--- Available records ---
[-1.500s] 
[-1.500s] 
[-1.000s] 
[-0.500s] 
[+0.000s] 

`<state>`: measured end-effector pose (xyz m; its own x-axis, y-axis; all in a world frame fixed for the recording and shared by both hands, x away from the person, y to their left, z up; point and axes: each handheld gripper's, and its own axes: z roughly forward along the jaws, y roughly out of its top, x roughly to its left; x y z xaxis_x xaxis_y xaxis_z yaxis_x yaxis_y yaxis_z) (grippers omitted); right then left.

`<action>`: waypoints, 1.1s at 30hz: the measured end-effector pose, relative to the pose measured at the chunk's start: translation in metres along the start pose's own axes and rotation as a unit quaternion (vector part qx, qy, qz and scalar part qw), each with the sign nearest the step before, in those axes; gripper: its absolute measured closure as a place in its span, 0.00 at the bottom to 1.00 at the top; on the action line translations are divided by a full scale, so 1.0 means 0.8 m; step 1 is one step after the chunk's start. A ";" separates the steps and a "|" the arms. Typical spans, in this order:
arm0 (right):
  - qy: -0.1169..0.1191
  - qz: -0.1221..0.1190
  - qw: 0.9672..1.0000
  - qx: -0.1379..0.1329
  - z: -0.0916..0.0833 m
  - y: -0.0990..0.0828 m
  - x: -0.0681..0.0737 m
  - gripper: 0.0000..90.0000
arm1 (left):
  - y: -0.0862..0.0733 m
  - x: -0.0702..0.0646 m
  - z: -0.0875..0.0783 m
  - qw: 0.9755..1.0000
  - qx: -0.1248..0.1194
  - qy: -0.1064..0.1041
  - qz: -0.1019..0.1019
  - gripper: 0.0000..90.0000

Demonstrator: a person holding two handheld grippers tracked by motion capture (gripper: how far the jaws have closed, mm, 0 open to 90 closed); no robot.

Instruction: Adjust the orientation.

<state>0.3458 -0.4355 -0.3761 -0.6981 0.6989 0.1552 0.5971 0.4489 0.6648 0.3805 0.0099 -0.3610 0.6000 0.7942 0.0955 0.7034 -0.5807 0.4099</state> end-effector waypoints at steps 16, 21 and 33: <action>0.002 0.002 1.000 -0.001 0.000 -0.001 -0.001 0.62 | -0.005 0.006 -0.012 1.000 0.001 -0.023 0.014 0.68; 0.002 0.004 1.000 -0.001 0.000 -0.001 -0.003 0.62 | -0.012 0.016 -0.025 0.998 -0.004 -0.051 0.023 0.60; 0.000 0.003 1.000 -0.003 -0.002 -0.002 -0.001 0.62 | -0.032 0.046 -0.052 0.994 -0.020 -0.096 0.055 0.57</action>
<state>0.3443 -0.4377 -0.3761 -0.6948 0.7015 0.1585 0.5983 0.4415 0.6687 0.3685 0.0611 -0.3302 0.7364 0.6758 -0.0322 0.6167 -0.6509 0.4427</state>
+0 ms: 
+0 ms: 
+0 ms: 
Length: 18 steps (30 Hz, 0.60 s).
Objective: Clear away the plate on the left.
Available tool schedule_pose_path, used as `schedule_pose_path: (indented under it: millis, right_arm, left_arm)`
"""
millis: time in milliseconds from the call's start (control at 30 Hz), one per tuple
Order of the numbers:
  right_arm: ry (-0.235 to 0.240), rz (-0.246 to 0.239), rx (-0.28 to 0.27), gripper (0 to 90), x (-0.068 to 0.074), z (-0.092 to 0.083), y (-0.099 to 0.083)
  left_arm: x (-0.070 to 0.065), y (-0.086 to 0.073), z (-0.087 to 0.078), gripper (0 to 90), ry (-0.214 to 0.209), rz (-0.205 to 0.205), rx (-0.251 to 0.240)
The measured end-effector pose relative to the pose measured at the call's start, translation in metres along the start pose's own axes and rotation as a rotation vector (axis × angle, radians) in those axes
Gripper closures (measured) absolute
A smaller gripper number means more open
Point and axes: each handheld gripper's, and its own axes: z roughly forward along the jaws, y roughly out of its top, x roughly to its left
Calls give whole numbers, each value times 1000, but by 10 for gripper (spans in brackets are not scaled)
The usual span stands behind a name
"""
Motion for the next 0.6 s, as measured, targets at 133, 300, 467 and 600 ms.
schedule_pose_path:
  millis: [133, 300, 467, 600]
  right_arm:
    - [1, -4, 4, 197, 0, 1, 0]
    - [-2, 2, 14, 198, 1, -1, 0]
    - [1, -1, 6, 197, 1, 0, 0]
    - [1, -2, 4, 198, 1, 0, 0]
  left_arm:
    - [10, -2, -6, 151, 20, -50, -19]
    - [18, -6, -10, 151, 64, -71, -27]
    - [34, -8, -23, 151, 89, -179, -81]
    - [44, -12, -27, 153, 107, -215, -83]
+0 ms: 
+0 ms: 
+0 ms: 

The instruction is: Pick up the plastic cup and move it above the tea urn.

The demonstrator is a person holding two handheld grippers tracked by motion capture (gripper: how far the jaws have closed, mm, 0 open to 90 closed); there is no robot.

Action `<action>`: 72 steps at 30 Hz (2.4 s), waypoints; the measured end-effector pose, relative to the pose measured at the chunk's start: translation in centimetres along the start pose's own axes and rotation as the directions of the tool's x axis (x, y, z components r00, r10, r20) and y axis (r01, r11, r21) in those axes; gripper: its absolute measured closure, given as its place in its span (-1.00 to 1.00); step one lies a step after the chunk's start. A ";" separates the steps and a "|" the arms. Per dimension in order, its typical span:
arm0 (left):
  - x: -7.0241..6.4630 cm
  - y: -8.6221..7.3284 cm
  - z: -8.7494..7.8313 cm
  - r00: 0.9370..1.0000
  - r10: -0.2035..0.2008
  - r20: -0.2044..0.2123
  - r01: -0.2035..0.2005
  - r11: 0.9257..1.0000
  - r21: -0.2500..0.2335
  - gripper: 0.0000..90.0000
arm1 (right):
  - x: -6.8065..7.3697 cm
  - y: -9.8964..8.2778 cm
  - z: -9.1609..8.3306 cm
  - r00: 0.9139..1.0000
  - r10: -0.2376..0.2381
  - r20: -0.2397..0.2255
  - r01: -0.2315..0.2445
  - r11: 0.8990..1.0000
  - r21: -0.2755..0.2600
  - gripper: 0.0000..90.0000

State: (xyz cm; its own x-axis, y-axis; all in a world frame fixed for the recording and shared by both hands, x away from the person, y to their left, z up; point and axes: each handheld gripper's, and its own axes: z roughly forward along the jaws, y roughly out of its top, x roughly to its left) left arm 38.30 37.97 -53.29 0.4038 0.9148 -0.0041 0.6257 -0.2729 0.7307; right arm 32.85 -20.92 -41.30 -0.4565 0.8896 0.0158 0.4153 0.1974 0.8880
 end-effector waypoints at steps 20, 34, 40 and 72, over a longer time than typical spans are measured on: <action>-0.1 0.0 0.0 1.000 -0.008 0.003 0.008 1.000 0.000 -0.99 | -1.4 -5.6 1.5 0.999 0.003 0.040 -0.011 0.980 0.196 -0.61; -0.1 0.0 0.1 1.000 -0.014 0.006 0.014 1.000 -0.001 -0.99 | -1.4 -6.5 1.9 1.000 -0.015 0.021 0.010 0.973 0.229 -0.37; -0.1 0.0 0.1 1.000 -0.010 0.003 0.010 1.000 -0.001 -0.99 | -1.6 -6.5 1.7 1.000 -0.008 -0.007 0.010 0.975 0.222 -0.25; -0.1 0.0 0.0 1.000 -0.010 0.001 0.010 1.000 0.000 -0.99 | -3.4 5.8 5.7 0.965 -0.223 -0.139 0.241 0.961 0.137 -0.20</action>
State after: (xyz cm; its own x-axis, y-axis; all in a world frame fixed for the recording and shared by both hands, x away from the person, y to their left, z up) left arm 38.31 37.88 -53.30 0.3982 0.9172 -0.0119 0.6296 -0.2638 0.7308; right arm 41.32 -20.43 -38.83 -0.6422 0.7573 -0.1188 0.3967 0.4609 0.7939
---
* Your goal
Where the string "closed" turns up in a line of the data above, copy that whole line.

* Task solution
Demonstrator: a person holding two handheld grippers tracked by motion capture (gripper: how far the jaws have closed, mm, 0 open to 90 closed); no robot.
The demonstrator is a person holding two handheld grippers tracked by motion capture (gripper: how far the jaws have closed, mm, 0 open to 90 closed); there is no robot.

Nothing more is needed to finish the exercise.